No. I can’t believe it’s happening—Patsy Cline in slo-mo. Three performers, a man in a frock (no surprises here) two girls (ho hum, no surprise either, they’re in frocks too). No cheap one gag for them, they’ll have to try harder and they do. It’s painful to watch. Another scab lifts. He’s so funny, look at him in white face, grimacing, playing with his dress (yes, it’s a dress, I’m a man and I’m wearing a dress. It’s funny, isn’t it? Isn’t it? Isn’t it?). He’s in the spotlight. The audience laughs and laughs and laughs. The girls work around him, bitchily trying to outdo each other. I am hysterical. Hysterically angry. Hysterically bored. Hysterically saddened. One of the girls teases her hair, drops her comb. The other smears lipstick on her face. While he lip-synchs to a brain-damaged Patsy. The girls face the audience, and then face each other, competing. One turns her back, pulls her dress down to her waist. I see her black bra strap. Is she going to strip? This is bad. How far will she go? The other mimics her. This is pathetic. They keep their clothes on. I am disappointed. Something almost happened. Something horrible. Something to inspire pity, not terror, but the terrible.

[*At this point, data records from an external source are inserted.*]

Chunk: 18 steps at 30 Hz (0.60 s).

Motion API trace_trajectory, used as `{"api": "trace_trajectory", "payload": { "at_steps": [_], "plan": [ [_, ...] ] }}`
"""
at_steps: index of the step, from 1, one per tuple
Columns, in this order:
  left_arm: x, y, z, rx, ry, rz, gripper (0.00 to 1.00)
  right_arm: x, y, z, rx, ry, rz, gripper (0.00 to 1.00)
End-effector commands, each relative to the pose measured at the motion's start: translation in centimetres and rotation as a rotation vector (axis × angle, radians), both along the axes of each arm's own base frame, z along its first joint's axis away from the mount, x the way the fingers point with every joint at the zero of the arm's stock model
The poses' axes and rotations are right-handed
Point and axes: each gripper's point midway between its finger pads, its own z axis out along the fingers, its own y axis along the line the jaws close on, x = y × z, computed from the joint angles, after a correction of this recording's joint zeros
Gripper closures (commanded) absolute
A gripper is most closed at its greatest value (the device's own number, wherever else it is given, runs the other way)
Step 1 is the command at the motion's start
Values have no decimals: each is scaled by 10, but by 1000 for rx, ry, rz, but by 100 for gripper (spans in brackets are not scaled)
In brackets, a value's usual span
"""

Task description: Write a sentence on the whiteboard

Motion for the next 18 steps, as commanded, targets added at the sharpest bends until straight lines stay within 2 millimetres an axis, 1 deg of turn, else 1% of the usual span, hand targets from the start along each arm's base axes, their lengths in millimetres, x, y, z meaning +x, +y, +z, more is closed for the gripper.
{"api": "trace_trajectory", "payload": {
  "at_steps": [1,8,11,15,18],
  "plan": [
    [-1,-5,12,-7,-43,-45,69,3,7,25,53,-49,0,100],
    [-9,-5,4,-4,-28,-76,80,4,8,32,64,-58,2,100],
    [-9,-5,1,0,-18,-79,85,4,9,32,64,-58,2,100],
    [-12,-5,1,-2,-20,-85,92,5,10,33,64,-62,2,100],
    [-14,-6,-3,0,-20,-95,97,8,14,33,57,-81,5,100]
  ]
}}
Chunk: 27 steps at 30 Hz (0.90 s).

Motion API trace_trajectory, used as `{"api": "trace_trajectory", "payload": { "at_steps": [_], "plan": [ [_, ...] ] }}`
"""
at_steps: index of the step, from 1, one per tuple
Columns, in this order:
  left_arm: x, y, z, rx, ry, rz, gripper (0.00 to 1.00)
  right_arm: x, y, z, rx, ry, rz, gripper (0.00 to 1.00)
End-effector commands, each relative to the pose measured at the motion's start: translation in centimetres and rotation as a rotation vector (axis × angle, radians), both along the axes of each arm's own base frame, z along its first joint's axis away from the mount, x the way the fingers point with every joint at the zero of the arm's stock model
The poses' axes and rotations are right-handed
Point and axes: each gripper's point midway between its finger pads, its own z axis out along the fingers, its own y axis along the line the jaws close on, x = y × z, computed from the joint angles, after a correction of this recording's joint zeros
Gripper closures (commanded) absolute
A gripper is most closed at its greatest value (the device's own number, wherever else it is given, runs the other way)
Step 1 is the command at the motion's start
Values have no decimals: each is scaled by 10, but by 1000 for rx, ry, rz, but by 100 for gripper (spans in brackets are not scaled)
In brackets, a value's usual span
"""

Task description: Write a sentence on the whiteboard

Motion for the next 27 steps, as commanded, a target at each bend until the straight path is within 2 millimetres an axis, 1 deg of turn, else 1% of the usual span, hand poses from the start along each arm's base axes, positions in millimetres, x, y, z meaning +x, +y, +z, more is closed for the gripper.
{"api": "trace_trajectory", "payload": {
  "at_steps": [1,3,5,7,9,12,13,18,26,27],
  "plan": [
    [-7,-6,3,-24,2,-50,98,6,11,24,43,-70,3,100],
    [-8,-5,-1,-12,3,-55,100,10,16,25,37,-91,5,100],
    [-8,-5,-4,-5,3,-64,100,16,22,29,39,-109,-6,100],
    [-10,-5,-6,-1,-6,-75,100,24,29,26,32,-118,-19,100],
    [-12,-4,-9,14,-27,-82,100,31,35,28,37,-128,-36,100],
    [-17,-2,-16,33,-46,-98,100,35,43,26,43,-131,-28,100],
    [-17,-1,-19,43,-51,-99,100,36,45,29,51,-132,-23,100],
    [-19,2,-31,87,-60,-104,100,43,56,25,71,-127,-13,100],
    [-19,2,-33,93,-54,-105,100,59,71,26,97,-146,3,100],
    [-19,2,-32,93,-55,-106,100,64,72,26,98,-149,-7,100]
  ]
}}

Terror, Tour 1: devised and performed by David Fussell

Fiona Kranenbroek
We’re getting used to him now. Installed, almost in the Hay Street Mall, him in his wheelchair, in his facial muscles, neck and arms that twitch in a continuum of unpredictability that could be sustained only by permanent neurological damage. This is not pretty. This man is a performer, a professional busker. A small keyboard placed across the arms of his chair, some vocals but no words I can decipher, no tune I can make out. The busker in the wheelchair confronts our expectations—his mumbled cacophony, his disability on display.

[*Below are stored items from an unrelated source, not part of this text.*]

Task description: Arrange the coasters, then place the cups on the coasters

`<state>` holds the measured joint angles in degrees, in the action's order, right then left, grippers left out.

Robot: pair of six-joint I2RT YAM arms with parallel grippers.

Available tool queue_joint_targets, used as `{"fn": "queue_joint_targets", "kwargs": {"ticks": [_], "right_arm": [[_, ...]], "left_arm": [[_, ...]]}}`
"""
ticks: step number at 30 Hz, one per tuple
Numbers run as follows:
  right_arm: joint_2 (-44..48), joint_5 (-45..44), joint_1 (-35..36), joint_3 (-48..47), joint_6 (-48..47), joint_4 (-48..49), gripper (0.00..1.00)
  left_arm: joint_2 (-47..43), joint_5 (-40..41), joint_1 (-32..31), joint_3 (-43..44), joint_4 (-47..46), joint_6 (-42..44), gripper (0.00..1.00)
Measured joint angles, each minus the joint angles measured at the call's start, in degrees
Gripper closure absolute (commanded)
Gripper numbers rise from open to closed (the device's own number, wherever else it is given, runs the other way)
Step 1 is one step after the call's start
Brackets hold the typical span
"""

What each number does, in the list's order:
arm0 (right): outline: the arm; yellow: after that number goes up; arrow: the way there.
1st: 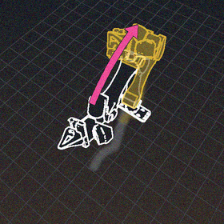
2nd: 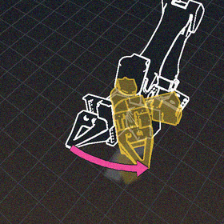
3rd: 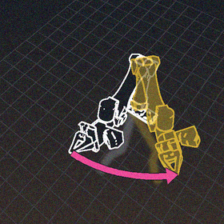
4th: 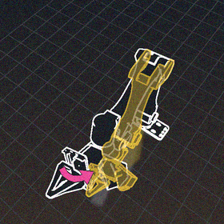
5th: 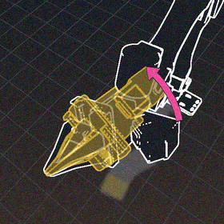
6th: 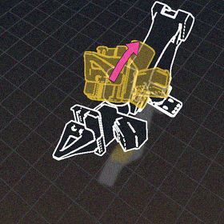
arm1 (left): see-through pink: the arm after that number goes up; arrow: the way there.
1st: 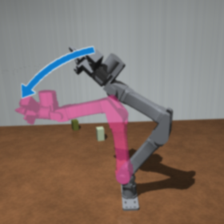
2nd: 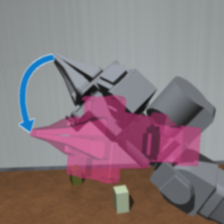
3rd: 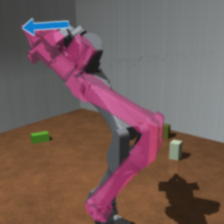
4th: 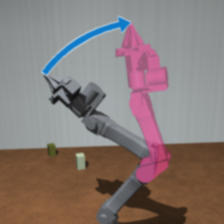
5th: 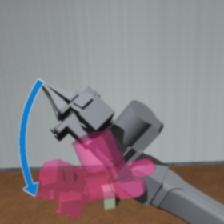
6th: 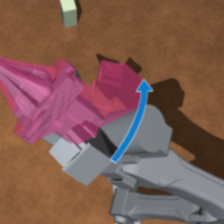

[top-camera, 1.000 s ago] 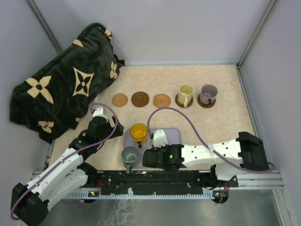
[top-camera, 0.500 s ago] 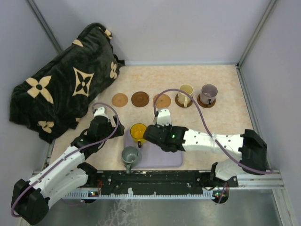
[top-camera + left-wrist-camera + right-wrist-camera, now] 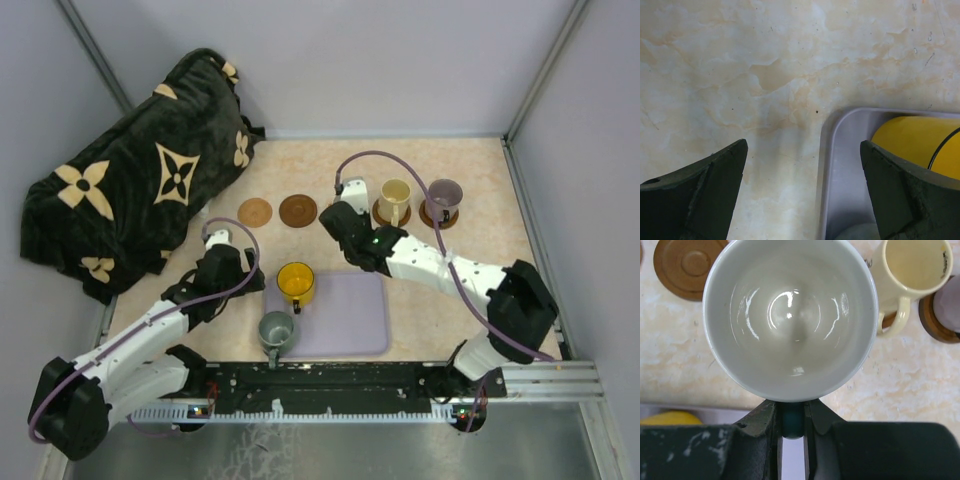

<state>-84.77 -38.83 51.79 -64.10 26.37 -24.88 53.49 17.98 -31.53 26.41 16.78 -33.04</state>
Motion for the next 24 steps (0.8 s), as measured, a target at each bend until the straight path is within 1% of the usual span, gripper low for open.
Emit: {"fn": "queue_joint_targets", "kwargs": {"ticks": [4, 12, 19, 24], "right_arm": [[-5.09, 1.92, -2.93, -2.89, -2.58, 2.84, 1.0], [-14.1, 6.91, -7.48, -10.54, -3.04, 2.75, 1.0], [-17.11, 10.47, -11.15, -14.21, -2.36, 1.6, 1.0], [-18.25, 11.63, -11.96, -14.75, -2.34, 1.33, 1.0]], "left_arm": [[0.07, -0.02, 0.0, 0.0, -0.07, -0.17, 0.0], [-0.31, -0.37, 0.0, 0.0, -0.07, -0.15, 0.0], [-0.35, -0.92, 0.0, 0.0, -0.04, -0.13, 0.0], [-0.35, -1.14, 0.0, 0.0, -0.07, -0.13, 0.0]]}}
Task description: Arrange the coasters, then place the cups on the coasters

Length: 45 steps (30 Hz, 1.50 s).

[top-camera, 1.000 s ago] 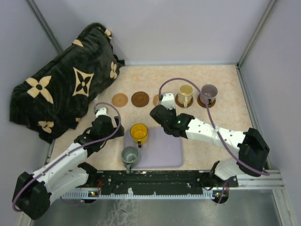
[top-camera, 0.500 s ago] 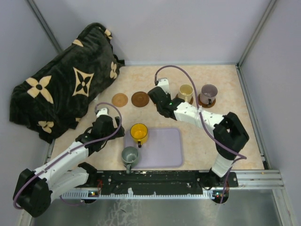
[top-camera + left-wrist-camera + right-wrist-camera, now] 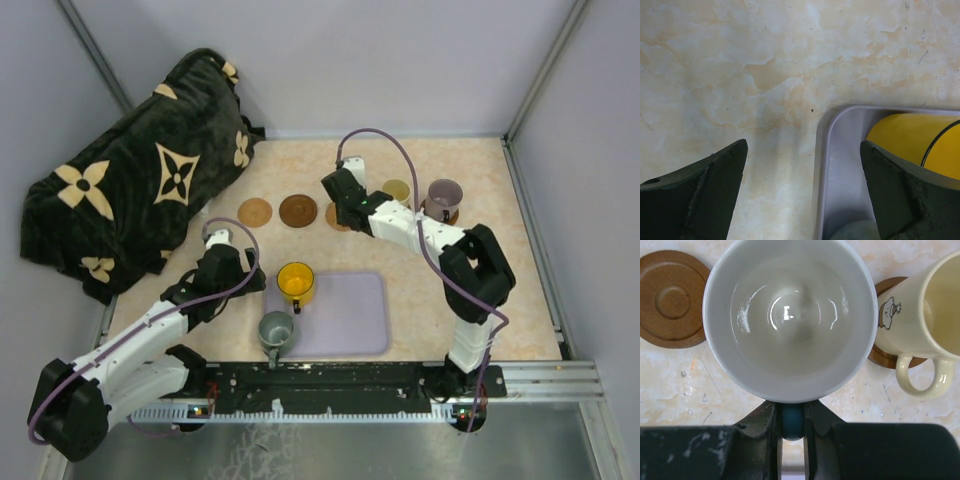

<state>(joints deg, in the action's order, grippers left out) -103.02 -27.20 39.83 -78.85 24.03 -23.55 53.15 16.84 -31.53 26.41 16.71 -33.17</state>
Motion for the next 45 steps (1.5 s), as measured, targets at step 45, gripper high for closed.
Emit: {"fn": "queue_joint_targets", "kwargs": {"ticks": [45], "right_arm": [[-6.23, 1.05, -0.04, -1.9, -0.37, 1.22, 1.0]], "left_arm": [[0.87, -0.46, 0.0, 0.02, 0.0, 0.2, 0.0]]}}
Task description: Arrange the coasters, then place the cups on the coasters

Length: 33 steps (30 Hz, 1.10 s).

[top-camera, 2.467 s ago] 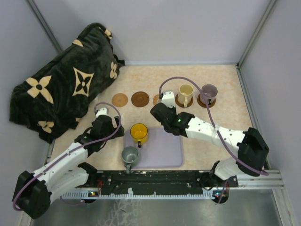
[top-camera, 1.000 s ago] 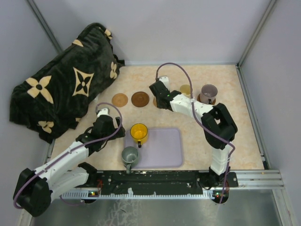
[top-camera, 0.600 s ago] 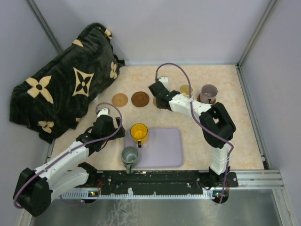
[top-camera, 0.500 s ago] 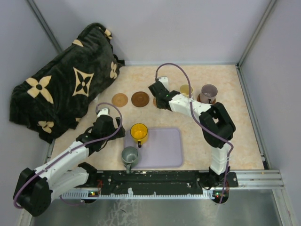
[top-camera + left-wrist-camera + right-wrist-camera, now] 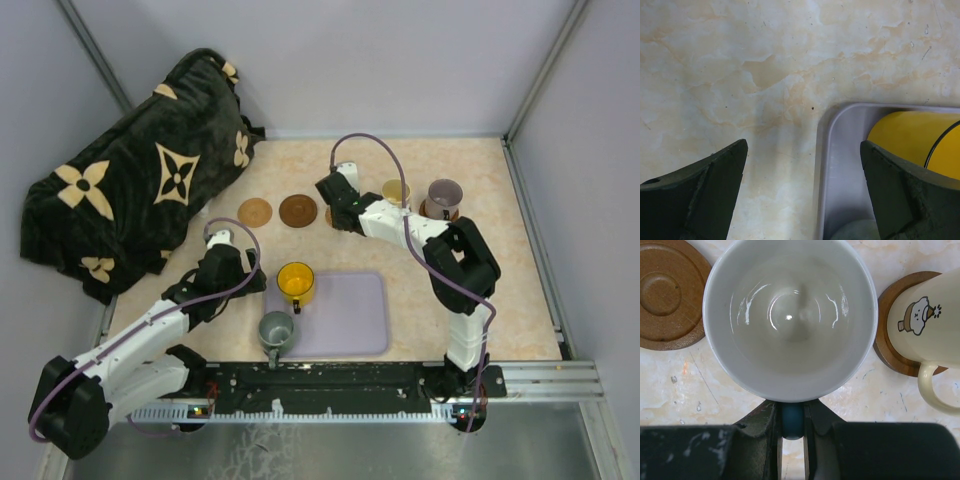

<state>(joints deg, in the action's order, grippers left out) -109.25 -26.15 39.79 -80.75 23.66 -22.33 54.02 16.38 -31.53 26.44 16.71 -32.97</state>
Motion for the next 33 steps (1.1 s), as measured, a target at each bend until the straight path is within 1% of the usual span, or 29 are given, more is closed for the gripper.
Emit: {"fn": "queue_joint_targets", "kwargs": {"ticks": [11, 12, 15, 20, 23, 24, 31, 33], "right_arm": [[0.0, 0.24, 0.0, 0.09, 0.5, -0.04, 1.0], [0.0, 0.26, 0.0, 0.09, 0.55, -0.07, 0.98], [0.0, 0.26, 0.0, 0.09, 0.61, -0.11, 0.87], [0.0, 0.11, 0.0, 0.09, 1.2, -0.39, 0.72], [0.0, -0.31, 0.0, 0.09, 1.53, 0.44, 0.6], [0.0, -0.33, 0.0, 0.09, 1.55, 0.44, 0.57], [0.0, -0.79, 0.0, 0.09, 1.66, 0.46, 0.52], [0.0, -0.81, 0.0, 0.09, 1.66, 0.46, 0.48]], "left_arm": [[0.0, -0.02, 0.0, 0.0, 0.0, -0.02, 0.0], [0.0, -0.04, 0.0, -0.02, 0.0, -0.02, 0.0], [0.0, -0.02, 0.0, -0.02, 0.0, -0.02, 0.0], [0.0, -0.04, 0.0, 0.0, 0.0, -0.02, 0.0], [-0.02, -0.04, 0.0, 0.0, 0.0, -0.02, 0.0], [0.0, -0.04, 0.0, -0.02, 0.0, -0.02, 0.0], [0.0, -0.04, 0.0, 0.0, 0.0, -0.02, 0.0], [0.0, -0.04, 0.0, -0.02, 0.0, -0.02, 0.0]]}}
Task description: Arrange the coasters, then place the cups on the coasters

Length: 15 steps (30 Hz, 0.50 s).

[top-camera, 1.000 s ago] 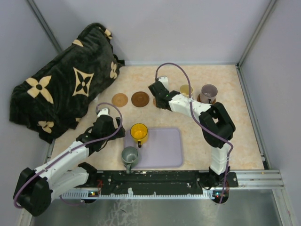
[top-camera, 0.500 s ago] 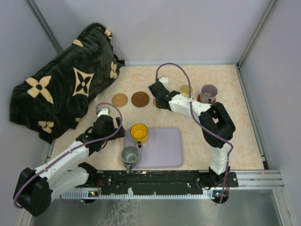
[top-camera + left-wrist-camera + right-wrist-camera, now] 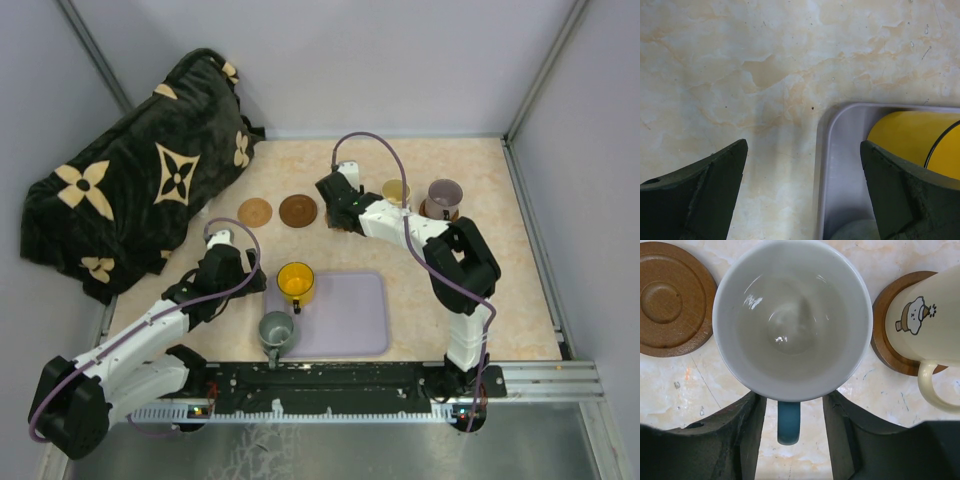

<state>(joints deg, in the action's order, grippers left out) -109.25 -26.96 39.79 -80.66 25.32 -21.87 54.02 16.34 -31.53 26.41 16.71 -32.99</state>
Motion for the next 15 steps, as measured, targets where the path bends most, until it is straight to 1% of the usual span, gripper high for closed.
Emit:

David Fussell’s performance has all the decorations of title, of occasion, executed in the safety of an indoor art-space. He does not attempt to play at music—he stands awkwardly, begins to speak, and breaks off. He doesn’t know…he isn’t sure. I know how he feels. His gestures are not unlike the busker’s but Fussell is privileged by an audience held captive by theatre walls and conventions. Is he the real thing? A person who has suffered some sort of breakdown? The bulk of the audience trusts not, they laugh shamelessly during his painful pauses. Through a layering of repeated phrases, artifice emerges. This is an act. I relax somewhat but I still don’t laugh. Is David Fussell with shoelaces undone, being cruel, doing a piss-take of a damaged person? He’s certainly getting laughs. I’m suspicious and yet held by my uncertainty.

In the middle the piece gains intensity, the timing steadies as words are delivered in bursts that seem to take the greatest summoning of courage to issue. More and more I am drawn in, not out of sympathy, but in sympathy with the performance. Because, really, I’m not sure either. I too really don’t know, though I’m pretty sure I don’t know much. Like David Fussell, I’m not really sure what I want and this is why, like him, I don’t really do anything. Because I don’t know much. The one thing David does know is that, so far, this has worked for him.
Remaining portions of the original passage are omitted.